- O senador Flávio Bolsonaro, indicado pelo pai para ser o cabeça de chapa do Partido Liberal em 2026, afirmou que pode não seguir com a candidatura, sem explicar os motivos na entrevista deste domingo.
- Ele disse ter “preço” para não ir até o fim e que vai negociar; só apresentará detalhes amanhã.
- Sobre a relação com o projeto de anistia que tramita no Congresso, disse que o palpite está “quente”, mas não confirmou associação direta com a desistência.
- O governador de São Paulo, Tarcísio de Freitas, é apontado por Flávio como principal aliado; ele pretende ampliar o espaço do voto paulista para 2026.
- Garantiu que será um Bolsonaro mais centrado e pacificador, e classificou como precipitada a reação do mercado financeiro ao anúncio.
Flávio Bolsonaro (PL-RJ) afirmou em entrevista neste domingo que pode não manter sua candidatura à presidência em 2026, indicando haver negociação sobre sua continuidade. O anúncio ocorreu após Jair Bolsonaro indicar o filho como cabeça de chapa do PL.
Ele não deu motivos detalhados para a possível desistência, apenas mencionando que há fatores em jogo e que explicaria o tema no dia seguinte. Também mencionou que o assunto envolve um projeto de anistia em tramitação no Congresso.
Sobre alianças, Flávio apontou Tarcísio de Freitas (Republicanos) como principal integrante do time e afirmou que pretende ampliar o espaço de atuação em São Paulo, buscando apoio do eleitorado local. O governador ainda não se manifestou publicamente.
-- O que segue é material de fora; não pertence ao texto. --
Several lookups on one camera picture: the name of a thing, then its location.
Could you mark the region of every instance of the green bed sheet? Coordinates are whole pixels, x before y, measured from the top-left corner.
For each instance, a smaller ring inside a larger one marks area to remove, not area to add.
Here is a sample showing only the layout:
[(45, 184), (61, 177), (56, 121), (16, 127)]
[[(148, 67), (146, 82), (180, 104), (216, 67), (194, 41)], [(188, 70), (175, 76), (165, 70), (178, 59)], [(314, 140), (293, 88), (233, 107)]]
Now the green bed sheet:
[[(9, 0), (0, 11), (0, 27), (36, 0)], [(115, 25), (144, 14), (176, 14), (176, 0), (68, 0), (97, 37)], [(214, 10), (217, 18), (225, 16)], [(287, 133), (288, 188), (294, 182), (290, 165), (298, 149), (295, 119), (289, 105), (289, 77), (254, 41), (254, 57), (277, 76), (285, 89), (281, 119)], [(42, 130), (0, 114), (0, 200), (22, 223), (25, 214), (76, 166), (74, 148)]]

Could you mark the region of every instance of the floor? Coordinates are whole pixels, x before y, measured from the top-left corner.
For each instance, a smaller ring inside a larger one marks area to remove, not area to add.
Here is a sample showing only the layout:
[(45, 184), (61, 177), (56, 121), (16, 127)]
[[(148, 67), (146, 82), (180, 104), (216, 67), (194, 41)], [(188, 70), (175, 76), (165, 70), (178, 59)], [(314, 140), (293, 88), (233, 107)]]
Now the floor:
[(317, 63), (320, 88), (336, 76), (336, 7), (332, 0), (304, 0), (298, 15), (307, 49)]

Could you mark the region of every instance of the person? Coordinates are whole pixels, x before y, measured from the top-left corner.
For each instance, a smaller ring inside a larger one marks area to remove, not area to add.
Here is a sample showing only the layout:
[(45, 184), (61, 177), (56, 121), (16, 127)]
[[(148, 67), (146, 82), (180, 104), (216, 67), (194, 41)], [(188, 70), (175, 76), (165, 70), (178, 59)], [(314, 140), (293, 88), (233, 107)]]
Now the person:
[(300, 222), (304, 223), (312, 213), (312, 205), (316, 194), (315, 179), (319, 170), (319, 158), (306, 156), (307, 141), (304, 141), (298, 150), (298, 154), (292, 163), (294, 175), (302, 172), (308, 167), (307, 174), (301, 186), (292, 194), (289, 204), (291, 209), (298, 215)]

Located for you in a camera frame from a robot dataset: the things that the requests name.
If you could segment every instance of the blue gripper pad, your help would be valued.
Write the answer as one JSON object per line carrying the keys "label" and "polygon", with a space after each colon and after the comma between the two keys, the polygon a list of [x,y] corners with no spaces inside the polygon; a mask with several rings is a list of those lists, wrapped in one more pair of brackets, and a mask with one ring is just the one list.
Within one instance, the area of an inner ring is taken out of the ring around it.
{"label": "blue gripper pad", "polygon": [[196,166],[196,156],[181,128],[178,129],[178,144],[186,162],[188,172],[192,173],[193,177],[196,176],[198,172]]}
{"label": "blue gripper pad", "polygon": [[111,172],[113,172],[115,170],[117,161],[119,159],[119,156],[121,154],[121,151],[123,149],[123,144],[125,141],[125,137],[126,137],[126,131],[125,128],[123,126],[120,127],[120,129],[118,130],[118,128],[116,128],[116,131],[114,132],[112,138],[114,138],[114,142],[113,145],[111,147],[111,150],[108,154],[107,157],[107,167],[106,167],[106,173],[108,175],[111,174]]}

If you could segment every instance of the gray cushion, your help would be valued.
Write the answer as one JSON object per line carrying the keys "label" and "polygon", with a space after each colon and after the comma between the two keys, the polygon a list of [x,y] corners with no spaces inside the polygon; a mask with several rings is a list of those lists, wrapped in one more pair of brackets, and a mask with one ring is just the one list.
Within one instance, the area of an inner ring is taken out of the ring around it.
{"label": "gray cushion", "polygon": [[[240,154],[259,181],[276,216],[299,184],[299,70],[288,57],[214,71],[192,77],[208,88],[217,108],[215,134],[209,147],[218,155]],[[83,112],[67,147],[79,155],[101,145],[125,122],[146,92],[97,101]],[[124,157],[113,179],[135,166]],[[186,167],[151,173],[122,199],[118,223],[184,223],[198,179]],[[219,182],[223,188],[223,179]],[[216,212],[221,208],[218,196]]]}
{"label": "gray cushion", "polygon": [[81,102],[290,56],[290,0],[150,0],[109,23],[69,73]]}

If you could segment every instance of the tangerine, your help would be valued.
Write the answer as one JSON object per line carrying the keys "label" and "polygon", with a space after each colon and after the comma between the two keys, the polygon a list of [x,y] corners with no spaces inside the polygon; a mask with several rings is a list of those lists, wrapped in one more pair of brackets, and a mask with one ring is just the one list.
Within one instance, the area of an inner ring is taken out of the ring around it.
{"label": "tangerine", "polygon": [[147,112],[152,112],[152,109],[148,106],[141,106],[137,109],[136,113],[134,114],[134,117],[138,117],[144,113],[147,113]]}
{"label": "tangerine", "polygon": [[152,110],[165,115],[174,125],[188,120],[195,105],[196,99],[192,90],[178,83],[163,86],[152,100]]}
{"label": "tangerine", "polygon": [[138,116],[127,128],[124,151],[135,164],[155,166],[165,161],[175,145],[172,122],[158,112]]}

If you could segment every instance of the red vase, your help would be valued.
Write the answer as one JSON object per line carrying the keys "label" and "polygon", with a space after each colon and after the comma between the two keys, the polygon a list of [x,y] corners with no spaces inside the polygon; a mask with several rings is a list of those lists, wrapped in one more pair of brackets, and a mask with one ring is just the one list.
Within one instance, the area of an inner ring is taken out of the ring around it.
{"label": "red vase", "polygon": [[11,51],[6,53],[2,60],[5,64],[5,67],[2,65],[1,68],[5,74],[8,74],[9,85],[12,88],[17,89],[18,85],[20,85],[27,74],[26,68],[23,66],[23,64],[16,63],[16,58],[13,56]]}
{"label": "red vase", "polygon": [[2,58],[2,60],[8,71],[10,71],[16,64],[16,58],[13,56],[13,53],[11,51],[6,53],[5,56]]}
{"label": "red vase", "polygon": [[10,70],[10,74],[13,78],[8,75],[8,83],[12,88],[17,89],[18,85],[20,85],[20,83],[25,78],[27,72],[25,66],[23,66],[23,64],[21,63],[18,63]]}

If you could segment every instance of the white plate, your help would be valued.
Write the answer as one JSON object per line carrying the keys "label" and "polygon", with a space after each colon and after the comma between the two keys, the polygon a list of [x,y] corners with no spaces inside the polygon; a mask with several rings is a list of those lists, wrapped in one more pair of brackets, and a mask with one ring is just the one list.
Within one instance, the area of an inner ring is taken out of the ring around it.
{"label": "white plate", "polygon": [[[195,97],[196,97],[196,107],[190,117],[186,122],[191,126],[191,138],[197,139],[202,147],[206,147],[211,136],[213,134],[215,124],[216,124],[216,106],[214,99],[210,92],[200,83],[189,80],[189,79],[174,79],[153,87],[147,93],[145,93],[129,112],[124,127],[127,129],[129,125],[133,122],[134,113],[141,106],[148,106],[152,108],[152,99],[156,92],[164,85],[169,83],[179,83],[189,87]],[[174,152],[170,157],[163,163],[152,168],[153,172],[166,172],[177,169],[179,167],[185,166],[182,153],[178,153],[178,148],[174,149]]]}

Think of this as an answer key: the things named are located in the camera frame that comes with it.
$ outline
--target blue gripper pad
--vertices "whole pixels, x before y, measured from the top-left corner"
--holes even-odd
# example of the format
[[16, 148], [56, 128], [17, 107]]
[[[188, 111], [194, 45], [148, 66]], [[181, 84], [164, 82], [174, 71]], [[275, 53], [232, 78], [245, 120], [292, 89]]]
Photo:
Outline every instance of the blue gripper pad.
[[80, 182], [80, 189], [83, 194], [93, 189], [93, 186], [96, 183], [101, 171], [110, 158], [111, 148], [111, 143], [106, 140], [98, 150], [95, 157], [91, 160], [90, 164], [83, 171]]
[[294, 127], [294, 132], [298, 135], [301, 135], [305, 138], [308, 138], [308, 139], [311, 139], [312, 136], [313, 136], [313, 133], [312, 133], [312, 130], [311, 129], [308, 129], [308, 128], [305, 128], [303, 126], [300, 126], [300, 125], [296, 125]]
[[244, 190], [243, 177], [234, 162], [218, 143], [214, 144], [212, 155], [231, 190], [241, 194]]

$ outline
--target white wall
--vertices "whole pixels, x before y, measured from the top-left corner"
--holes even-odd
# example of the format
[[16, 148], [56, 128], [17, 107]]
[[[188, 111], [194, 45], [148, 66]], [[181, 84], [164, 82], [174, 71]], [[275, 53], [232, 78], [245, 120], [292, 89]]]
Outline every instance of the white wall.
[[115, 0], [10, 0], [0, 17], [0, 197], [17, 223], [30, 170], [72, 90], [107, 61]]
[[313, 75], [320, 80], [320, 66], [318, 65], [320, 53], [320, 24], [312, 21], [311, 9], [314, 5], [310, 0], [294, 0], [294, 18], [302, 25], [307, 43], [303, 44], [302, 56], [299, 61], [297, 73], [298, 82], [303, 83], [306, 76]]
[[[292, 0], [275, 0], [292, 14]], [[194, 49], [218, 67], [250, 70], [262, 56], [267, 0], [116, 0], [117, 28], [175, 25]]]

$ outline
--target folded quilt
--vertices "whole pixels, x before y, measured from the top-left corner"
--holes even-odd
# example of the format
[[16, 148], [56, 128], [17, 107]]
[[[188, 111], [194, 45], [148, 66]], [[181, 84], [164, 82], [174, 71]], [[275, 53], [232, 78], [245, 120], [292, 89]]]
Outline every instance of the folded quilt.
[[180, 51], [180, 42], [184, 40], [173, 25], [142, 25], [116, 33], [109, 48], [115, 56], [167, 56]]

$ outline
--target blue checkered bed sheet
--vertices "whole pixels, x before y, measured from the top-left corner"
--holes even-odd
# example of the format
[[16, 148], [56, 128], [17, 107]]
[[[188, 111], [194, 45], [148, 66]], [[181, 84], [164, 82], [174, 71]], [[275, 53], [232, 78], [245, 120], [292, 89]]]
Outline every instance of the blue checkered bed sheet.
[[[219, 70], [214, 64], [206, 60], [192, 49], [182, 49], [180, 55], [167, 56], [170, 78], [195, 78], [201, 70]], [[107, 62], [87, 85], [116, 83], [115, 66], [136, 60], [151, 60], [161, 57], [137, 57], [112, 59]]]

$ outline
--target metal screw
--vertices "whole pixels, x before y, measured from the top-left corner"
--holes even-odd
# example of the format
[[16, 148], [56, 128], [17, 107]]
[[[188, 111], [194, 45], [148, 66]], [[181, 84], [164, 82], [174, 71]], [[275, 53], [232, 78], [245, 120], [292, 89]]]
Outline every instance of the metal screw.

Reação do mercado e motivações
O senador tratou como precipitada a reação negativa de setores do mercado financeiro ao anúncio da família. Disse que o grupo pode apresentar um perfil mais centrado e pacificador, com experiência em Brasília e na política, para buscar pactos no país.
Contexto político
Flávio ressaltou que o objetivo é manter a atuação do partido alinhada ao slogan de mudança, sem expor opinião pessoal sobre desfechos futuros, apenas informando que o tema será discutido com a população e com aliados próximos.